After giving everyone time for lunch, we met back over at our office in Happy Camp and then car-pooled it upstream about eleven miles to our famous Mega Hole property at K-15A. Some of the participants were already camping up there, so they were just going to meet us on the huge gravel bar towards the upper-end of K-15A. We have been doing these weekend projects there for the past several years. It is a great place to do high-banking because the access is so easy (does not require a boat), the gold is plentiful, and it is within walking distance of one of our most popular campgrounds.

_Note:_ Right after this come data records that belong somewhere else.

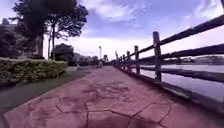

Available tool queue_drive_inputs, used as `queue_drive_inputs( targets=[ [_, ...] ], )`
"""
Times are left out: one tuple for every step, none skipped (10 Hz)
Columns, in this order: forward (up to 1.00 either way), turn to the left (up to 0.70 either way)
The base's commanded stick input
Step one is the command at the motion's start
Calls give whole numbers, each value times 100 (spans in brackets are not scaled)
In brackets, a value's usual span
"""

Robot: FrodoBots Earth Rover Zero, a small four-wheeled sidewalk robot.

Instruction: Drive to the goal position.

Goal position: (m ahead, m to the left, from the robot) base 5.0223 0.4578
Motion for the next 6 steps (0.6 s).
queue_drive_inputs(
  targets=[
    [100, 0],
    [100, 0],
    [100, 0],
    [100, 0],
    [100, 0],
    [100, 0]
  ],
)
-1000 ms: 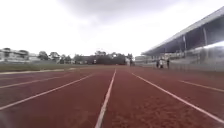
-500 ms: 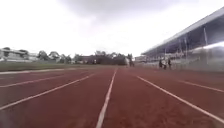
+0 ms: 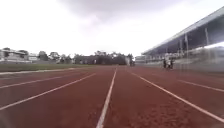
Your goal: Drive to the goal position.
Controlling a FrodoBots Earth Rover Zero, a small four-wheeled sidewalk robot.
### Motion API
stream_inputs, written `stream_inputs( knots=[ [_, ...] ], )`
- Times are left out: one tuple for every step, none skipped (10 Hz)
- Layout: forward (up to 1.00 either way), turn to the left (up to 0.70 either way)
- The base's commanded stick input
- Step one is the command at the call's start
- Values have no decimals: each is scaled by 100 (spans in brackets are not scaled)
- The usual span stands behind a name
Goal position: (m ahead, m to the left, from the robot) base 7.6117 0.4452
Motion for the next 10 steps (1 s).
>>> stream_inputs(
  knots=[
    [45,0],
    [45,0],
    [45,0],
    [45,0],
    [45,0],
    [45,0],
    [45,0],
    [45,0],
    [45,0],
    [45,0]
  ],
)
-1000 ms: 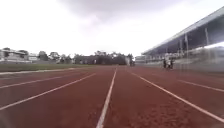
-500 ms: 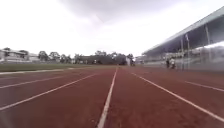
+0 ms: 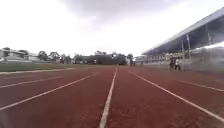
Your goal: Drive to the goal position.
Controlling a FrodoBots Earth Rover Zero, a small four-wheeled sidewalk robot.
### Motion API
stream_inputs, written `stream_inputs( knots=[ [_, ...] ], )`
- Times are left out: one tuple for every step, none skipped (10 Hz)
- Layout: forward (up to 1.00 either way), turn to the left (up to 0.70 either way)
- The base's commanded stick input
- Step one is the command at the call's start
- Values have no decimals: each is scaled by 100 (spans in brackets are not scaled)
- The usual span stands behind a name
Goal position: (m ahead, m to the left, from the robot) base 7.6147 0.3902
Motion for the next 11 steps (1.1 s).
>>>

When we arrived out there on Saturday afternoon, our team leaders already had about half our group busy sampling. Sampling is accomplished by processing small batches of streambed material from different locations, and comparing the results, all in an effort to find a good place to get into production. We are using gold pans on these projects to process our samples.
Team leader, Ray Derrick, was waiting for us when we arrived out on the bar.

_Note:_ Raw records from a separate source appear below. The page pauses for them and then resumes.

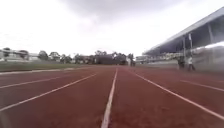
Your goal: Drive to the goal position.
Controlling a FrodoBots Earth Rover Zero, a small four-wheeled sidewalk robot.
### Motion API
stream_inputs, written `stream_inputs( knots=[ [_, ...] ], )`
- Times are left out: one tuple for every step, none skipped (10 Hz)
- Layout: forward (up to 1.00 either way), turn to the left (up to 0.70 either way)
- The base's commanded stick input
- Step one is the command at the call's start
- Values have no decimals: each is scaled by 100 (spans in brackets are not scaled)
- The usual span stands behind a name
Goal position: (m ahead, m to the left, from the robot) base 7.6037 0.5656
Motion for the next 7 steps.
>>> stream_inputs(
  knots=[
    [45,0],
    [45,0],
    [45,0],
    [45,0],
    [45,0],
    [45,0],
    [45,0]
  ],
)
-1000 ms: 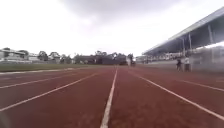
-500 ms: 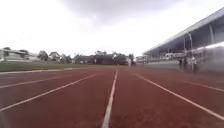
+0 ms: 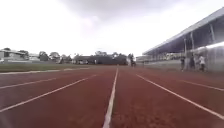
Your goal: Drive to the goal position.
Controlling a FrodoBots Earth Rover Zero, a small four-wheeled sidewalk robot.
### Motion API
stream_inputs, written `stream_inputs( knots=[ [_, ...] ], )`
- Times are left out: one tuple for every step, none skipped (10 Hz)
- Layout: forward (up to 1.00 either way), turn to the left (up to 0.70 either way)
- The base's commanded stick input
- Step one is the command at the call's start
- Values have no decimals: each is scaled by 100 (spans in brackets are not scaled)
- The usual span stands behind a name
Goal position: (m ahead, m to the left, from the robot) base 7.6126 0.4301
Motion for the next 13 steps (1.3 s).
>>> stream_inputs(
  knots=[
    [45,0],
    [45,0],
    [45,0],
    [45,0],
    [45,0],
    [45,0],
    [45,0],
    [45,0],
    [45,0],
    [45,0],
    [45,0],
    [45,0],
    [45,0]
  ],
)
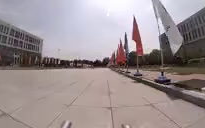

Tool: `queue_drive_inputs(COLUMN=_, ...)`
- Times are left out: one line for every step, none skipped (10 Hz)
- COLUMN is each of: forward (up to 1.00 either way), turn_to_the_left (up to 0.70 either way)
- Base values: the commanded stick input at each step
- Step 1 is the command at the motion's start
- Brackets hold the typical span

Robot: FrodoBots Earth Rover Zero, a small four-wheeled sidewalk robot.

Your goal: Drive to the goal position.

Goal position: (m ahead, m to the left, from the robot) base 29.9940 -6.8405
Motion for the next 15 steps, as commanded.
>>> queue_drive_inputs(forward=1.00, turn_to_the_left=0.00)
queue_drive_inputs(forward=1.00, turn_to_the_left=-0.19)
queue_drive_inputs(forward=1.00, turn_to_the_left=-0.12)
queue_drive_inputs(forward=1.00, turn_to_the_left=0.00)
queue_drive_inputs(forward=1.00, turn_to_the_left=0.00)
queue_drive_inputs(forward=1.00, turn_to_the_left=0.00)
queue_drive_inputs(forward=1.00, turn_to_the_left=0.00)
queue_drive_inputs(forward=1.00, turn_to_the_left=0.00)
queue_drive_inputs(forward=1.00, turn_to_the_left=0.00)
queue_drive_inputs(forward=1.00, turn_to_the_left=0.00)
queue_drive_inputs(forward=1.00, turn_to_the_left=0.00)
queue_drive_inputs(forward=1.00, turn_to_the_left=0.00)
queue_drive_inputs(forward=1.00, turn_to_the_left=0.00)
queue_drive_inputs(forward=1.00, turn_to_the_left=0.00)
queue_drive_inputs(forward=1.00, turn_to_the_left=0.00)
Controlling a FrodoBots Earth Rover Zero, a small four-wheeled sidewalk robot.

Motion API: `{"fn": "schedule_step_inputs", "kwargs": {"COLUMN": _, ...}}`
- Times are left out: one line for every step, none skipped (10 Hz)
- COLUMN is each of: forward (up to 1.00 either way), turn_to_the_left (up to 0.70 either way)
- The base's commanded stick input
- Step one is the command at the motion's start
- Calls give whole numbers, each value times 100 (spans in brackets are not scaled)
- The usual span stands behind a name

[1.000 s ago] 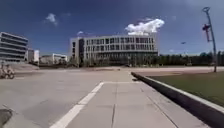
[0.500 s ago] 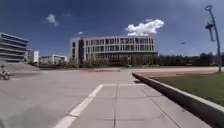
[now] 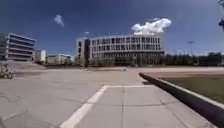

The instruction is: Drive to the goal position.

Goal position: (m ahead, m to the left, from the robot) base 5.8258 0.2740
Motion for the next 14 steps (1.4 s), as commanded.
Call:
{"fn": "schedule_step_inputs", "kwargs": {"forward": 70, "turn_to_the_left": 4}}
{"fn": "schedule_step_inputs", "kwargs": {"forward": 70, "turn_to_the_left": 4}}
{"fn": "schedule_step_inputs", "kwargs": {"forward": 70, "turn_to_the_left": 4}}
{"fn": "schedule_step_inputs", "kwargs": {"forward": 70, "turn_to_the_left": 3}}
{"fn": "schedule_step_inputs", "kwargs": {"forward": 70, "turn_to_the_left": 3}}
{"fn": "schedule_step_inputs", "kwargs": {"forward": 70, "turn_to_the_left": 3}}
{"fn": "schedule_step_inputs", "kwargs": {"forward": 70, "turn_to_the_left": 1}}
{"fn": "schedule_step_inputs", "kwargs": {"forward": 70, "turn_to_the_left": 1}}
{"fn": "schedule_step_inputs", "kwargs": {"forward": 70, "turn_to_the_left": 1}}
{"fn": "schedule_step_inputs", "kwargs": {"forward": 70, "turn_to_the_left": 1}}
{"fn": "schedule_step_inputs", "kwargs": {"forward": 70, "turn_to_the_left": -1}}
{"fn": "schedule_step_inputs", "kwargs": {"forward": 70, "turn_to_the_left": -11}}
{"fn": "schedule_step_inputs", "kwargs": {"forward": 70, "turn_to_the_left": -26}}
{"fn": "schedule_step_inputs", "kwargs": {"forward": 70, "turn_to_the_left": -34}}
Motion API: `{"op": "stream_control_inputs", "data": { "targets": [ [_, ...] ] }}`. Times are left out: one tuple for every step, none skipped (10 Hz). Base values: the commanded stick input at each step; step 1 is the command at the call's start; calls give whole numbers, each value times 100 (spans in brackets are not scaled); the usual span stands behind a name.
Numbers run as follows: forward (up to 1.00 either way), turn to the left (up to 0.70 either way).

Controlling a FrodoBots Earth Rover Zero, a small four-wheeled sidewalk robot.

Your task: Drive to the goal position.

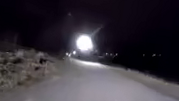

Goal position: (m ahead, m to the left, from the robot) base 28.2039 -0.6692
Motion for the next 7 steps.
{"op": "stream_control_inputs", "data": {
  "targets": [
    [70, 0],
    [70, 0],
    [70, 0],
    [70, 0],
    [70, 0],
    [70, 0],
    [70, 0]
  ]
}}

Gold panning is the first thing a beginner needs to learn in the field. This is because you cannot sample properly unless you can process material using a gold pan without losing a single speck of gold. Sometimes, a sample might only turn up some specks. Since you are processing such a small volume of material with a gold pan, it is important to capture every speck. This is not difficult. But it does take a little practice.

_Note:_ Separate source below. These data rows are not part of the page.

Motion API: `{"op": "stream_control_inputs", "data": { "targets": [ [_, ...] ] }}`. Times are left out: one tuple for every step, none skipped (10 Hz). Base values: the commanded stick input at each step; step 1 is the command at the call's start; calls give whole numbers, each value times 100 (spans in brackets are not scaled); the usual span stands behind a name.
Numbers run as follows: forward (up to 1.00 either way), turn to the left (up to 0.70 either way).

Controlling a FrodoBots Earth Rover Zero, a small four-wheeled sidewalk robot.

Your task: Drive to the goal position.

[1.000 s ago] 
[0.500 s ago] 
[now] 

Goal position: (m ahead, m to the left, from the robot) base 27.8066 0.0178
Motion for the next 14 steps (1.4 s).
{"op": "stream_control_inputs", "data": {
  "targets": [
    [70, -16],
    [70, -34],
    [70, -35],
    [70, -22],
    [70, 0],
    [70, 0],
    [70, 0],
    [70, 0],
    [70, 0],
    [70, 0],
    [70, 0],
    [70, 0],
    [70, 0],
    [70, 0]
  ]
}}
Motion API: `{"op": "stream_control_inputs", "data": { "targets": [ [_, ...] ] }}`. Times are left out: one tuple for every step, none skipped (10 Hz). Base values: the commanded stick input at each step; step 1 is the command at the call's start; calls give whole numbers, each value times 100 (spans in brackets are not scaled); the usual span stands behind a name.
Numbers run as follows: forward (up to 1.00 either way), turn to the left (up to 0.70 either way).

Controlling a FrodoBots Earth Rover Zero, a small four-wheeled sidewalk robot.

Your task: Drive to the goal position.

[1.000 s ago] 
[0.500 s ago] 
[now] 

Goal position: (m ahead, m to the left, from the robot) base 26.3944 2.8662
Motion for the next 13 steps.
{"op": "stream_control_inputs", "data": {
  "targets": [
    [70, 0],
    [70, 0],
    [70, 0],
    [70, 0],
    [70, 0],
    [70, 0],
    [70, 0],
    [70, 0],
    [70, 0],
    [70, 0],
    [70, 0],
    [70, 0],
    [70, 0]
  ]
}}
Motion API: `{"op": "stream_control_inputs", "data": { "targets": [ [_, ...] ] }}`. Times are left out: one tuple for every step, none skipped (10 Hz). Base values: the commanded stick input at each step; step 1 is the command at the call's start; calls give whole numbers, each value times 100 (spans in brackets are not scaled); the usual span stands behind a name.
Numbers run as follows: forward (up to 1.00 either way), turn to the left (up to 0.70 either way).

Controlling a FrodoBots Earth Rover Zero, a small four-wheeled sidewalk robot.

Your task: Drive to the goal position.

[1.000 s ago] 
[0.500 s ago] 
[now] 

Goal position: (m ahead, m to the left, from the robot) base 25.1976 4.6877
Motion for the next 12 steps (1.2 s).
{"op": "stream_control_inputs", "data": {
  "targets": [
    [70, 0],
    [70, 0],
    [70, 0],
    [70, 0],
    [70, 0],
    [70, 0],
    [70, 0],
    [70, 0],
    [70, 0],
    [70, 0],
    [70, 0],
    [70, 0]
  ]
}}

Flecks of gold are better than specks, but small flakes are even better. Finding a full-sized flake of gold while panning is nearly always a sure sign that you are on the right track! We spent a lot of time with the participants on Saturday afternoon, comparing results from the different pans, so they were able to begin building some judgment about what a “good” pan result should look like.
We showed the best pan results off to everyone. This is so they would be able to relate sampling results to how much gold we would recover out of the very same locations using high-bankers on the following day. To get a head start on Sunday morning, our team leaders set up several high-bankers, strategically located so that buckets of pay-dirt could be fed into them from the places where we would be digging.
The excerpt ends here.